### Aim of the exercise
Word for word, restate the lines of the data from the first through the one containing "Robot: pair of", and nothing else.
Top of Exercise inputs
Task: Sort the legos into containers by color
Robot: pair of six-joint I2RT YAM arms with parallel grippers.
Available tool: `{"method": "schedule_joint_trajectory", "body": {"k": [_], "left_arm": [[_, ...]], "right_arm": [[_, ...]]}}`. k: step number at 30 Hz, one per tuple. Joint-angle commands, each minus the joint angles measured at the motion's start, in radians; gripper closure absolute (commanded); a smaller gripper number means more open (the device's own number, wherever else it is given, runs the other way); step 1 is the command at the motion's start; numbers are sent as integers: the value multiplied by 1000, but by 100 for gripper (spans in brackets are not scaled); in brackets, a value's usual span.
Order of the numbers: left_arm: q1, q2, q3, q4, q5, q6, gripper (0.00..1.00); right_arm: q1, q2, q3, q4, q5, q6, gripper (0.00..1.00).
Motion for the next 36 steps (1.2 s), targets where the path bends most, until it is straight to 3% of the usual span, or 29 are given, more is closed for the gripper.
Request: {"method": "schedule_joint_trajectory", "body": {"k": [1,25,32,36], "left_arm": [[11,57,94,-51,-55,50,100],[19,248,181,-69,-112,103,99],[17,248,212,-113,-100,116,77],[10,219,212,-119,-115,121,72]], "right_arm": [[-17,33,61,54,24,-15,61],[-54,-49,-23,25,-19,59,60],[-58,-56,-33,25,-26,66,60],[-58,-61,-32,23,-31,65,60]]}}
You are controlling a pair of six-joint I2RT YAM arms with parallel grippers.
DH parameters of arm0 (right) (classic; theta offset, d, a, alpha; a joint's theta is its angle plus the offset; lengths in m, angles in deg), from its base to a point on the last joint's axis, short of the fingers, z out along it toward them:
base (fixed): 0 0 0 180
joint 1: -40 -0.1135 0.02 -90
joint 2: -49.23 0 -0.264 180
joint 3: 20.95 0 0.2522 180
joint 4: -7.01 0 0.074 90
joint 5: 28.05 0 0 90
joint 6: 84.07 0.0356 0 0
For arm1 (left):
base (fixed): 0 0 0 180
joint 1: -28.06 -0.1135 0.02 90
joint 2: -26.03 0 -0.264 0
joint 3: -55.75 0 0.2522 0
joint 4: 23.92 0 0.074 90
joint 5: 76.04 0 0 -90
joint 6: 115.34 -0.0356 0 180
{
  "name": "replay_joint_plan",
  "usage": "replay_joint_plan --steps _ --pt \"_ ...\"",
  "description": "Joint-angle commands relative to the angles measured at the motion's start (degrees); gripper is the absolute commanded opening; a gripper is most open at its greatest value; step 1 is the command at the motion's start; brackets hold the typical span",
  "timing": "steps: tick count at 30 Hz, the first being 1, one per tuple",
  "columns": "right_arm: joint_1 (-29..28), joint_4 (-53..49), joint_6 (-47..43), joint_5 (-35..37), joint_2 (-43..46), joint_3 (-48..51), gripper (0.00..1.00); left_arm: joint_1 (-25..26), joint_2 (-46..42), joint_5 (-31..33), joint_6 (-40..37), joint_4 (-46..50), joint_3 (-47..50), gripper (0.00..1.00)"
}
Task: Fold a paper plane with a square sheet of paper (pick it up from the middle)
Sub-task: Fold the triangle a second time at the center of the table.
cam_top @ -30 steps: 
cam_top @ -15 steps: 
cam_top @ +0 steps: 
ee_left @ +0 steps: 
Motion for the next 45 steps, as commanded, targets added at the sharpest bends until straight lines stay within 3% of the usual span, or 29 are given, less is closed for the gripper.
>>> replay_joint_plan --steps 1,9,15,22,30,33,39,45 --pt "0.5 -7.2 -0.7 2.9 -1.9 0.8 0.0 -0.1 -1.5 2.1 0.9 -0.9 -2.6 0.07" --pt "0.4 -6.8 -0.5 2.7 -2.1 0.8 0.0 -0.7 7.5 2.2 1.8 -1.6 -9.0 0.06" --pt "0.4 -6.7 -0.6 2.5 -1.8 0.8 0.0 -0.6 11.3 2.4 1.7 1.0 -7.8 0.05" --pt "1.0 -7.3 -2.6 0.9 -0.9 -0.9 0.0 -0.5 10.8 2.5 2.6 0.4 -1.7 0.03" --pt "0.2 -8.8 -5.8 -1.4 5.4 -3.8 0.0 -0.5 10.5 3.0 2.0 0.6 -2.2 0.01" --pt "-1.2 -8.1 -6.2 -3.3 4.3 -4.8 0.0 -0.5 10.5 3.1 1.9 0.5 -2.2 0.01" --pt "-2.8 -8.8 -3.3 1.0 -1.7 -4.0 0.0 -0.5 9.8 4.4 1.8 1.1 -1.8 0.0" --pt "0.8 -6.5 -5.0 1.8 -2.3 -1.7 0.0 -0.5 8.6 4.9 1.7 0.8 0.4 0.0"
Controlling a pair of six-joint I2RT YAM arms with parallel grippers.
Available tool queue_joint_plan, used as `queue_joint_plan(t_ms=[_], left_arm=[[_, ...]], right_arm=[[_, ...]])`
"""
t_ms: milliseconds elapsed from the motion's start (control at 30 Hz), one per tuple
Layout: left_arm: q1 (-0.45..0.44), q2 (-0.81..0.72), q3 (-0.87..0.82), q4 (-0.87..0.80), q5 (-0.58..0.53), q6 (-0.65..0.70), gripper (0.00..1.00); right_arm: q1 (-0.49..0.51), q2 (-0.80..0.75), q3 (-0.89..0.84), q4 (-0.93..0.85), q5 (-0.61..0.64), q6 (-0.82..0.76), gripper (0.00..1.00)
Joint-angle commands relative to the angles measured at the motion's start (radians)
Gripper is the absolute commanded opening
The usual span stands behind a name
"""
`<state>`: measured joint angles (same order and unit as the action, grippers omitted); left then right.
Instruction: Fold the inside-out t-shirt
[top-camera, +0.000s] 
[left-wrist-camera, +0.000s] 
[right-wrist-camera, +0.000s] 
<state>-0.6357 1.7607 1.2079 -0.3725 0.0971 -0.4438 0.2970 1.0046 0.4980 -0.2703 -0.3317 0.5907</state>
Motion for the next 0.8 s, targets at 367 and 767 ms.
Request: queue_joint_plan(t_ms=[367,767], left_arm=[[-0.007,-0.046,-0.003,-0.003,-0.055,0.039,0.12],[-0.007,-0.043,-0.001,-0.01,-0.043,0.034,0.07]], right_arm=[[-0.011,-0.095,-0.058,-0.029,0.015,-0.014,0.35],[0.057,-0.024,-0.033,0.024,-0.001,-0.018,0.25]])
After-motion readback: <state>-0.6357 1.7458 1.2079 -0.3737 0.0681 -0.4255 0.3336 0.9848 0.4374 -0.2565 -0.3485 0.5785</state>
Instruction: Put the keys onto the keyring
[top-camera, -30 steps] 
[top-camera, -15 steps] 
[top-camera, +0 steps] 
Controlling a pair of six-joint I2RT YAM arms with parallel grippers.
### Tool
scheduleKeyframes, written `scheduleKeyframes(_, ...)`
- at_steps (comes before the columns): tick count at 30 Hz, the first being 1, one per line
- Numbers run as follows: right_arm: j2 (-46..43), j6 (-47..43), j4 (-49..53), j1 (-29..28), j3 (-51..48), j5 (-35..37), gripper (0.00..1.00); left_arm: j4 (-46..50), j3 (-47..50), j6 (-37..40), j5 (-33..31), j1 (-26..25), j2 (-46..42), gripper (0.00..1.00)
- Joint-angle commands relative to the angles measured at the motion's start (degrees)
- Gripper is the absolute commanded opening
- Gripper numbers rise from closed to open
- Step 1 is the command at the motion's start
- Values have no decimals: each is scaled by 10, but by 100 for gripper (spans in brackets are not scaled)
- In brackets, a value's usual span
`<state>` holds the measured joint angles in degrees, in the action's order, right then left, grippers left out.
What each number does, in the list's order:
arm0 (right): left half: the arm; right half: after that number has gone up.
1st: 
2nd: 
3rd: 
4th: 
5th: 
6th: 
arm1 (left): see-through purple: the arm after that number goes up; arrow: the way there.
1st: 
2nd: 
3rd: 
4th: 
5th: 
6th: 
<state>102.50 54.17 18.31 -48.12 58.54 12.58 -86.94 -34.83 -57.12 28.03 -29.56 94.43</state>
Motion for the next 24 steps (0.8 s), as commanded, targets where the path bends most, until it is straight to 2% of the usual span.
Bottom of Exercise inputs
### Response to the task
Task: Sort the legos into containers by color
Robot: pair of six-joint I2RT YAM arms with parallel grippers.

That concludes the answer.